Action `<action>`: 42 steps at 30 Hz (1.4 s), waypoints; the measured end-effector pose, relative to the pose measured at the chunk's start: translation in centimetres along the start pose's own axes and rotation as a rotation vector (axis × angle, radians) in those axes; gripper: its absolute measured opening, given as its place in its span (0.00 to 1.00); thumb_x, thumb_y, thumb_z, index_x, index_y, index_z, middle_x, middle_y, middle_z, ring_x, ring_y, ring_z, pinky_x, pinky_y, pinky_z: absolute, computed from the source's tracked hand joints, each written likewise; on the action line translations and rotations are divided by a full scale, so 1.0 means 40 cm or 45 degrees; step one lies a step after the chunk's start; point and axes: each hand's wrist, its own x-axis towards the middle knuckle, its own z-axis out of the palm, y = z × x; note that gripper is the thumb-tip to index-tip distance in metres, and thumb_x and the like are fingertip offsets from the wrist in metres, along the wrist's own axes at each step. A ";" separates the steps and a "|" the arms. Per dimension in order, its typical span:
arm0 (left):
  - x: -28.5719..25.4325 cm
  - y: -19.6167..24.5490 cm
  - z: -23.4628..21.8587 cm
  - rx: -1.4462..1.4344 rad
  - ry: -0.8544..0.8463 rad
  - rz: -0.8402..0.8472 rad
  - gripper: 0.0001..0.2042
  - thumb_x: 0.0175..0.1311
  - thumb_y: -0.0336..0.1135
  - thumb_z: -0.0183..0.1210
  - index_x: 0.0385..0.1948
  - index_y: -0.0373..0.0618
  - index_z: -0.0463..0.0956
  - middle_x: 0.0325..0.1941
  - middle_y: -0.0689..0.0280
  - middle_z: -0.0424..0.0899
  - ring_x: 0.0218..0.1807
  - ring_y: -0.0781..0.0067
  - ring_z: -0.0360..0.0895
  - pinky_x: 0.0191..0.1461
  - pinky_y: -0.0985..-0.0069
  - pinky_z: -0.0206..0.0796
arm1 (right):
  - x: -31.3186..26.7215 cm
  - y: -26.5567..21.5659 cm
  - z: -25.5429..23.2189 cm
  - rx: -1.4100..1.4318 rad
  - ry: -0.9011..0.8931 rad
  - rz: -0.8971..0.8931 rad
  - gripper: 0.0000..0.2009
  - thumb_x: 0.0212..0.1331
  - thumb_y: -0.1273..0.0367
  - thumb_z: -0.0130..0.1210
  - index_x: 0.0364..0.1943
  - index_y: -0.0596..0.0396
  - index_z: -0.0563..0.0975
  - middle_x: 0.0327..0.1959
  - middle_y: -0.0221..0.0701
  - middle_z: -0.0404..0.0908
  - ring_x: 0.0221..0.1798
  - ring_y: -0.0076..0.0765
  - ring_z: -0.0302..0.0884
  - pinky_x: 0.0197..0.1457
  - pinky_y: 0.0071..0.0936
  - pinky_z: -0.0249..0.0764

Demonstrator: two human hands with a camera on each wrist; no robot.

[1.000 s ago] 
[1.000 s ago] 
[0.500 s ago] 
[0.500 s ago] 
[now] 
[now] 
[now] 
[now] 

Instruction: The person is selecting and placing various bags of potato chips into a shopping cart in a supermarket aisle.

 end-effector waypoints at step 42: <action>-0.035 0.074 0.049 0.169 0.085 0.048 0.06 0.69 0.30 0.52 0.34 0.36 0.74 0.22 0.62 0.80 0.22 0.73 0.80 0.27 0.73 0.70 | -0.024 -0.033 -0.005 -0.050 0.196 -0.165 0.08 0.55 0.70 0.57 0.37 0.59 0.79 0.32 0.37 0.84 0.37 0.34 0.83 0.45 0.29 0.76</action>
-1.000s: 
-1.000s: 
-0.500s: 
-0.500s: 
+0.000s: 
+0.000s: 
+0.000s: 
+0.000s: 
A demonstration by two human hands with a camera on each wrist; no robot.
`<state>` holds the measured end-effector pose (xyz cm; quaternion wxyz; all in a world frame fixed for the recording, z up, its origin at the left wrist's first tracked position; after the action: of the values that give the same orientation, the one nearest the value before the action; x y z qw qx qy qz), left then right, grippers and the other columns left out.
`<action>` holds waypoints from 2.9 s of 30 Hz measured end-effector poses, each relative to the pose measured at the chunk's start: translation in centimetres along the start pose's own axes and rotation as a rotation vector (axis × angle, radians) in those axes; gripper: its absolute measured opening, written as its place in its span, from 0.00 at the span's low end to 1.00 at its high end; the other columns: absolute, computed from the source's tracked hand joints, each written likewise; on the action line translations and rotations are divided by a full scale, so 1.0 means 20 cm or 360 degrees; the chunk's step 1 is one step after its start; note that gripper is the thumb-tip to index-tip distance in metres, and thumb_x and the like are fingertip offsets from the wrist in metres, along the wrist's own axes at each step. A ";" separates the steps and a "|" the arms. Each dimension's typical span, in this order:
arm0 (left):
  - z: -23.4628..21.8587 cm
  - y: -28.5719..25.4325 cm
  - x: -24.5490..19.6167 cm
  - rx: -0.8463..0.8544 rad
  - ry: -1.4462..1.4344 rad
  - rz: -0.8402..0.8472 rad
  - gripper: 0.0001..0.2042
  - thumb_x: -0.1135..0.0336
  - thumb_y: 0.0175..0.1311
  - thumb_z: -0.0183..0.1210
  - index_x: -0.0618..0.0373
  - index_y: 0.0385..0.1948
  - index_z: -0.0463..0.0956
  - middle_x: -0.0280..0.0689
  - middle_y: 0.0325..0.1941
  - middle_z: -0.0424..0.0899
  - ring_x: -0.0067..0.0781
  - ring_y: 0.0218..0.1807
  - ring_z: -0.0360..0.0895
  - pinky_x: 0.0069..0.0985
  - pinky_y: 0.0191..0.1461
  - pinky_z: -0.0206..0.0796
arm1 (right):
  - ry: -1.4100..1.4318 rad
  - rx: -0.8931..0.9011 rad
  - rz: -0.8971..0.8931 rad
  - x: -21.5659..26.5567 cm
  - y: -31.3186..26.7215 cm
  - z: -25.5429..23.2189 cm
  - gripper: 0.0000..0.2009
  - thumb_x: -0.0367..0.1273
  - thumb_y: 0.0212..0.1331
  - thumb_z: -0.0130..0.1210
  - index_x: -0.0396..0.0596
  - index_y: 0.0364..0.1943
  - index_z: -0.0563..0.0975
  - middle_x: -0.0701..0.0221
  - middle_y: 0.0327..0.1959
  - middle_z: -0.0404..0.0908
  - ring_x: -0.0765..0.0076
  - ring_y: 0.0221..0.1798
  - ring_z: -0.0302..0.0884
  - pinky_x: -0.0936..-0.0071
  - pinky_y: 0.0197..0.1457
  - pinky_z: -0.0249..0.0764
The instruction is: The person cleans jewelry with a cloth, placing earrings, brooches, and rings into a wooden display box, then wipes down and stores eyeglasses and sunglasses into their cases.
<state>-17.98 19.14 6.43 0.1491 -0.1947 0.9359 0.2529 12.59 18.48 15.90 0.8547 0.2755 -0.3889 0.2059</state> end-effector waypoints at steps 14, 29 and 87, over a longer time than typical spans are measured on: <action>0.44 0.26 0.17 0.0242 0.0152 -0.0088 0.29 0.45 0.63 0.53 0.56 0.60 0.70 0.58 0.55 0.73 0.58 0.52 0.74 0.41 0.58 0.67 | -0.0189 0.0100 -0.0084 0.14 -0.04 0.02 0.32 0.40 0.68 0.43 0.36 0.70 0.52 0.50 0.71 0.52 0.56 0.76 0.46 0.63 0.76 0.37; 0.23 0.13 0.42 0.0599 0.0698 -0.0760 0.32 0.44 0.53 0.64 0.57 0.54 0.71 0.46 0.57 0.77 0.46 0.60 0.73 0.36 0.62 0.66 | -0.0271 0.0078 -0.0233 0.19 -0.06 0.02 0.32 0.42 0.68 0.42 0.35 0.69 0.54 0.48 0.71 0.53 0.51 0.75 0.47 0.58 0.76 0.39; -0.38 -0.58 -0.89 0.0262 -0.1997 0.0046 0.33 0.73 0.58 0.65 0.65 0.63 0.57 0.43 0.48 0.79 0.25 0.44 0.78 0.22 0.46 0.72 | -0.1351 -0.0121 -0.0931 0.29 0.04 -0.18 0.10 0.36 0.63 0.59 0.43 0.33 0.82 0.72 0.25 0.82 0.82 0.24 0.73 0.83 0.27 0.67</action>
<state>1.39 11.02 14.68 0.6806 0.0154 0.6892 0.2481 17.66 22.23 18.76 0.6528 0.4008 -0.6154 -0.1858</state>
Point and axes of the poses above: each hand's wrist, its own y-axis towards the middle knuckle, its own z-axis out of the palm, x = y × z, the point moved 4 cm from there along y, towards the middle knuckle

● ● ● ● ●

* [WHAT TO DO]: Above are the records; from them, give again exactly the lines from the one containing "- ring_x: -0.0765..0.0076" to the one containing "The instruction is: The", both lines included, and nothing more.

* [ANSWER FOR THIS EXERCISE]:
  - ring_x: -0.0765..0.0076
  - ring_y: 0.0221..0.1798
  - ring_z: -0.0302..0.0884
  - pinky_x: -0.0936..-0.0071
  - pinky_y: 0.0197..0.1457
  - pinky_z: -0.0249..0.0764
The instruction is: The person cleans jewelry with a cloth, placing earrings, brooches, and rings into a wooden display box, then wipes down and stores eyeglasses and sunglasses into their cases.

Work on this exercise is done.